Governo divulga “mapa do encarceramento” no Brasil. Mas o levantamento carcerário já está defasado. O estudo é contrário à redução da maioridade penal: só 9% dos menores infratores cometeram crimes contra a vida.

O Secretário Nacional da Juventude, Gabriel Medina, durante o anúncio. Foto Agência Brasil.

O Secretário Nacional da Juventude, Gabriel Medina, durante o anúncio. Foto Agência Brasil.

A Secretaria Geral da Presidência da República divulgou, na manhã de hoje (3 jun), um estudo sobre o sistema carcerário no país e a situação dos menores infratores. A pesquisa, uma parceria com a ONU, trata apenas do período que vai de 2005 a 2012. Ou seja: já veio defasado em relação ao que de fato está ocorrendo nos presídios brasileiros. Mesmo assim, o quadro é escandaloso. O governo chega a reconhecer a influência de organizações criminosas sobre a massa carcerária, como é o caso do PCC, citado no texto oficial. O documento terá divulgação mundial.

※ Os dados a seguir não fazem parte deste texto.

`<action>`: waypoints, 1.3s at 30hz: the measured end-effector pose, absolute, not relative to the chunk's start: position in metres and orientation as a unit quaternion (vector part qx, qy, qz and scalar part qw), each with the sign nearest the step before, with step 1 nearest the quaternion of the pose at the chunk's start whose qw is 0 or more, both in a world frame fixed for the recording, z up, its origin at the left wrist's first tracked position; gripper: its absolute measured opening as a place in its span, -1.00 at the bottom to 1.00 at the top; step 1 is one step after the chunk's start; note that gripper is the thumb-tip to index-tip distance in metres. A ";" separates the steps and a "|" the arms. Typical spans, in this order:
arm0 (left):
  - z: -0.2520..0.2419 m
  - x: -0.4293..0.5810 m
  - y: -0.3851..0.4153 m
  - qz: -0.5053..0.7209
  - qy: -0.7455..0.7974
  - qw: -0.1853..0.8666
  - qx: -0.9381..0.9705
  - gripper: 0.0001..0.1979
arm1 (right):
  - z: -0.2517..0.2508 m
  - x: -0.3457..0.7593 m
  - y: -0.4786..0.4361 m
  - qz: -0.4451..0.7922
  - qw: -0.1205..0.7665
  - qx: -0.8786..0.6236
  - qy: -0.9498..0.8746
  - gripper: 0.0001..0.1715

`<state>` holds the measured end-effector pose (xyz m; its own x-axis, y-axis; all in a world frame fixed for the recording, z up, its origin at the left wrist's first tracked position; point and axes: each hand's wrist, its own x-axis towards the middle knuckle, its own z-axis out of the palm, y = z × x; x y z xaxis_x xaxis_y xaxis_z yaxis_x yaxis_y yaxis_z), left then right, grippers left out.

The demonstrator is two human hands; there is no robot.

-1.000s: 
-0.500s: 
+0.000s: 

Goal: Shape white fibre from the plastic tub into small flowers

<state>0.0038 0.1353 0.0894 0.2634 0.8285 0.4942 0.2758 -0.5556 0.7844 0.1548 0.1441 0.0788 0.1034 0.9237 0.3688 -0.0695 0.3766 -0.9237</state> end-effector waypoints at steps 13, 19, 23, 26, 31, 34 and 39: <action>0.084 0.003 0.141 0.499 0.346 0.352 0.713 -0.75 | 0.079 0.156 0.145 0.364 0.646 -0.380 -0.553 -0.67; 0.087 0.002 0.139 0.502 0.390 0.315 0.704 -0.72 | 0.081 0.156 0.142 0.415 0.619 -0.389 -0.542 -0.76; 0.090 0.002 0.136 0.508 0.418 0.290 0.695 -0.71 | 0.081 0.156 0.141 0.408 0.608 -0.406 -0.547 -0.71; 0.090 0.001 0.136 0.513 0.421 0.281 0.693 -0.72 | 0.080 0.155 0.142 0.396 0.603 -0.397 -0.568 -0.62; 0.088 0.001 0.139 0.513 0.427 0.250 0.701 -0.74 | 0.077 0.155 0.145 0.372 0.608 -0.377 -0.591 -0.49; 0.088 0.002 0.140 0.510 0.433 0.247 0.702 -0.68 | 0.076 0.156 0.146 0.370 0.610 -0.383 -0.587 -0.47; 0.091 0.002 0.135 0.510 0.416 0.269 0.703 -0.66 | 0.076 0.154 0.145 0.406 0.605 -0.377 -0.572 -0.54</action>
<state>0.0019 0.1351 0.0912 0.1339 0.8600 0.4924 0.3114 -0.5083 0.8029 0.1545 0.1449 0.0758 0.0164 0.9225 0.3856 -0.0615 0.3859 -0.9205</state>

Em relação aos menores infratores, o campo da pesquisa é ainda mais restrito: apenas os anos de 2011 e 2012. E os próprios autores admitem que os dados são precários, falha atribuída aos gestores do sistema socioeducativo. Mesmo assim, o documento afirma que a redução da maioridade penal não vai ter efeitos sobre a criminalidade. O próprio governo, às vésperas da votação da matéria no Congresso, já está revendo essa posição. Li as 90 páginas de “O Mapa do Encarceramento”, incluindo gráficos e tabelas. Foi dos originais que extraí os números que descrevo a seguir.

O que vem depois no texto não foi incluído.